We must therefore openly question the motivations and ideological intentions of these imperialist powers when they jump into the fray in battling corruption in places like Kenya and so on.
This is not to say that we have swallowed the demagogic populist appeals of discredited Kenyan ministers caught in a web of deceit who suddenly discover their mythical anti-imperialist credentials only when they are caught with their pants down. It is so easy to pierce through their threadbare rhetorical flourishes - especially when these ministers are confronted with compromising facts and startling admissions on tape - even when these surreptitious recordings are executed in less than ethical fashion.
By interrogating the motives of the Western powers in “fighting” graft in countries like Kenya, we are also putting a question mark on the local actors who, like the embedded journalists during the Iraqi invasion seem to be snuggling in bed with the Sir Edward Clays of this world.
One litmus test that would indicate whether these actors are driven by purely patriotic motives rather than being proxies and conduits for nefarious imperialist - even regime change agendas - can be gleaned by the extent that these local players participate in national democratic struggles and oppose neo-liberal imperialist policies.
We are aware that the anti-corruption campaign the world over has provided a convenient platform for many a would be imperialist friendly Presidential aspirant in this or that neo-colonial outpost. Of course, the surest testing ground is the arena of mass struggles where progressive and democratic forces meet to know each other more, struggling for unity and clarity while pursuing concrete pro-people goals.

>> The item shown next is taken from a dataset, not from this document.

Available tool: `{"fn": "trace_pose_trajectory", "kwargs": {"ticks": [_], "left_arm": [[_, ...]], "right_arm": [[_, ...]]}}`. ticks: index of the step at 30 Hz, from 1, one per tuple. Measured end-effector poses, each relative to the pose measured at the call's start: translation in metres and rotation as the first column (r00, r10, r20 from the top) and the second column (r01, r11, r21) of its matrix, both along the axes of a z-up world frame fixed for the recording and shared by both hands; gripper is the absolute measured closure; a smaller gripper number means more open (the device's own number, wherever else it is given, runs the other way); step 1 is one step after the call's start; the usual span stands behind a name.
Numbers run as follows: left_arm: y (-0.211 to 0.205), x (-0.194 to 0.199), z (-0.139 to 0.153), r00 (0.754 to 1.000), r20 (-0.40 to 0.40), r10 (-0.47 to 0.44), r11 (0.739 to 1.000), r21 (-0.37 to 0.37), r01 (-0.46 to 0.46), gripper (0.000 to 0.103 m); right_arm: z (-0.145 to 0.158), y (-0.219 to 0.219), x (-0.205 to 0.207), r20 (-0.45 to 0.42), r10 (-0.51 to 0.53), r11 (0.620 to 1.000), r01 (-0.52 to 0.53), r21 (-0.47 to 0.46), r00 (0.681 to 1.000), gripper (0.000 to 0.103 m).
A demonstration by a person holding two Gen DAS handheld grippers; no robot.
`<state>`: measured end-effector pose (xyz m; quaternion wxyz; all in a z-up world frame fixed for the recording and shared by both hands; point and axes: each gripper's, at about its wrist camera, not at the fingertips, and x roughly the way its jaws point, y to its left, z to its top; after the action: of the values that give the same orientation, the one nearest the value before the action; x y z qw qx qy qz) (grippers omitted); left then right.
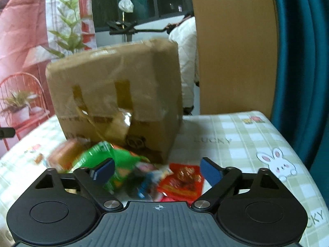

* Onyango Oloo is a Nairobi-based political activist and former political prisoner who is currently the National Co-coordinator of the Kenya Social Forum. He returned to Kenya in late October 2005 after an 18-year stint in exile where he lived in Toronto and Montreal, Canada. The views expressed are his personal opinions and do not in any way reflect the positions of the Kenya Social Forum - which in the spirit of the World Social Forum process, does not in fact hold or express any political or ideological viewpoints as an entity.